Release of Information Guidance Created More Confusion Than Clarity
The Office for Civil Rights’ (OCR) guidance on patient access fees released earlier this year muddied the waters for providers and complicated the release of information (ROI) process, experts at the October 15–19 AHIMA national convention in Baltimore agreed.
At the October 15 roundtable discussion Access, Amendments, Fees/Charges, experts discussed the unresolved questions surrounding OCR’s guidance and the operational challenges it presents to a standing-room-only crowd. Experts and attendees alike shared their experiences and advice for handling a piece of guidance even OCR said is flawed, says Rita Bowen, MA, RHIA, CHPS, SSGB, vice president of privacy and HIM policy and education with MRO in Norristown, Pennsylvania.
The guidance, which stated that organizations may charge a patient either a flat fee of $6.50 or follow a specific methodology for calculating the cost of making a copy of the requested records, created unexpected confusion among attorneys. “There are so many attorneys who are reading into that thinking they are representing the patient, so, therefore, they are the patient representative and they should get that rate,” Bowen says.
An attorney can act as a patient representative but the attorney must be specifically designated as a representative for healthcare purposes, she says. Simply acting as an individual’s legal counsel or representing an individual in legal proceedings is not the same thing. Even if the patient signs an authorization giving the attorney permission to request and view the patient’s medical record, the attorney’s request is a third-party request and it will be billed as such. But attorneys are pushing back and pointing to OCR’s guidance as proof they should be charged the patient access rate, she says.
“I think there’s a lot of the membership that’s saying, please, help us get this word out, help us legislate this so there’s a better understanding,” Bowen says.

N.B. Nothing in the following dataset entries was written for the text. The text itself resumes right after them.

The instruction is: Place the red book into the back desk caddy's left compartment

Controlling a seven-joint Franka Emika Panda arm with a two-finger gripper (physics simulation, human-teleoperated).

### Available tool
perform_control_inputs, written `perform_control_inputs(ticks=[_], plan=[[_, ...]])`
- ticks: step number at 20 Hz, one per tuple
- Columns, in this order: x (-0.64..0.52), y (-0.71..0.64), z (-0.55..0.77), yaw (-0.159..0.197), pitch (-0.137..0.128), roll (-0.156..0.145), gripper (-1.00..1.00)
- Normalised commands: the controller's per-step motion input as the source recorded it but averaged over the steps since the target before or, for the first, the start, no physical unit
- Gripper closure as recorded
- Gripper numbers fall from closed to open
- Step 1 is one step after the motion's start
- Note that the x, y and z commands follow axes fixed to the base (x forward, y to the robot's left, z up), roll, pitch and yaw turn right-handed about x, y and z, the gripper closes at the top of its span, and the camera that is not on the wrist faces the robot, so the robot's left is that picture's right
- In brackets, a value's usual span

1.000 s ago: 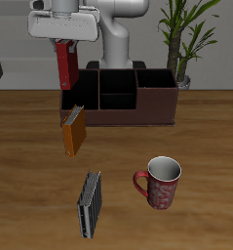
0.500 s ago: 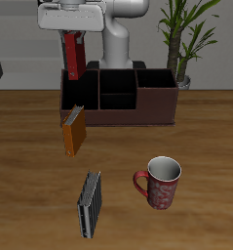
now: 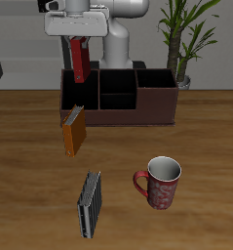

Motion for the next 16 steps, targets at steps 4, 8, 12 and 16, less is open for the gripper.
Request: perform_control_inputs(ticks=[4, 8, 12, 16], plan=[[-0.2, 0.08, -0.15, 0.052, -0.022, 0.011, 1.0], [-0.21, 0.04, -0.23, -0.02, 0.034, -0.008, 1.0], [-0.32, 0.06, -0.03, 0.062, -0.064, -0.002, 1.0], [-0.12, -0.11, 0.04, 0.028, -0.027, -0.012, 1.0]])
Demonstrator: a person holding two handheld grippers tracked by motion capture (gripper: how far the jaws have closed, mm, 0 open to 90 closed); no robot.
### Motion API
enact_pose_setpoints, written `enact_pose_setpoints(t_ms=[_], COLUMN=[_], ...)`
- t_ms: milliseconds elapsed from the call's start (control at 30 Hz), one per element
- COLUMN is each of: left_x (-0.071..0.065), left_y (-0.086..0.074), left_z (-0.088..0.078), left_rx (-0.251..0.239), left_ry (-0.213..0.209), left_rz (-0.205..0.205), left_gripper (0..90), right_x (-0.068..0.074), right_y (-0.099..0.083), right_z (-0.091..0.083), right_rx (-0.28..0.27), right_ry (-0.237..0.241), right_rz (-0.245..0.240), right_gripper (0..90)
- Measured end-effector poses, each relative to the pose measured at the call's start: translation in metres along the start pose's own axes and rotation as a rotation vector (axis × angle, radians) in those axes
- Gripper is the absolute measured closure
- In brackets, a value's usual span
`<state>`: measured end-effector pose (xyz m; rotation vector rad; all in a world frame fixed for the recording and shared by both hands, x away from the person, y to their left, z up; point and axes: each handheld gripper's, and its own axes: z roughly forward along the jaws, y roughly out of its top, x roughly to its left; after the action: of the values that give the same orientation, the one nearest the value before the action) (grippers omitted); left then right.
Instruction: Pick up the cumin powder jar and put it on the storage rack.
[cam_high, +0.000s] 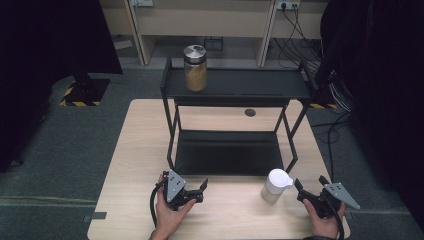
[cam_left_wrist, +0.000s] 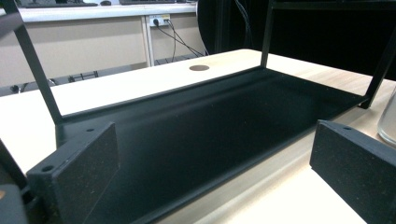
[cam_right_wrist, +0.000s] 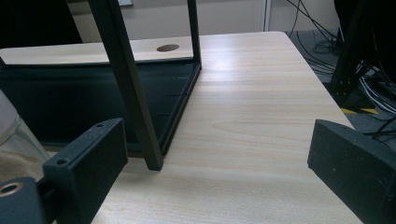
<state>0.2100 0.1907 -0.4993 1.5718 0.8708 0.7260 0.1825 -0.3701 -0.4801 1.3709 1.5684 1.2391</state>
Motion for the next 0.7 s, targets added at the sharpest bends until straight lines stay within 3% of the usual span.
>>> enact_pose_setpoints(t_ms=[267,367,700], left_x=[-0.001,0.0014,0.0038], left_y=[-0.0064,-0.0073,-0.0071], left_z=[0.0007,0.0015,0.0017], left_rx=[0.023,0.037,0.038], left_ry=[-0.013,-0.024,-0.026], left_rz=[-0.02,-0.048,-0.07], left_gripper=[0.8,0.8,0.7], right_x=[-0.0002,-0.0002,-0.0001], right_y=[0.0,0.0002,0.0004], right_z=[-0.0001,0.0001,0.0002], right_rx=[0.0,0.001,0.002], right_ry=[0.0,0.0,-0.001], right_rz=[0.003,0.002,0.003], right_gripper=[5.1,5.1,5.1])
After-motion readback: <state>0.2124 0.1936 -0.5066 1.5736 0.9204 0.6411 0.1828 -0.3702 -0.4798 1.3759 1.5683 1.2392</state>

Some providers may have had policies that differed from OCR’s guidance, Debi Primeau, MA, RHIA, FAHIMA, president of Primeau Consulting Group in Los Angeles, a co-sponsor of AHIMA’s Privacy and Security Institute, says. The guidance may have caused some initial confusion among providers and ROI organizations that previous used different methodologies to calculate fees. However, while those organizations have changed their policies to reflect OCR’s guidance, attorneys continue to misinterpret the agency’s intentions. Attorneys have pushed back against organizations that charge them the third-party access fee, saying their requests fall under patient access. Charging attorneys the same rate patients are charged not only deviates from OCR’s guidance but will have a serious impact on the healthcare industry.
“That costs facilities money and also that can impact the release of information industry, who is very proactively fighting this,” she says.
Representatives of other HHS agencies admitted the initial guidance wasn’t clear. During the October 15 Office of the National Coordinator of Health IT (ONC) update session, Lucia Savage, Esq., the ONC’s chief privacy officer, said additional guidance will draw clear lines between patient access and third-party access by an attorney.
“They’re trying to figure out how to segregate it out and they’re finding it to be very difficult,” Primeau says. “It’s really something that’s meant to be used for the patient and not for litigation purposes.”
OCR did not specify when additional guidance would be available. Until then, providers and ROI organizations should carefully review ROI requests from attorneys and clearly communicate the difference between patient access and third-party access.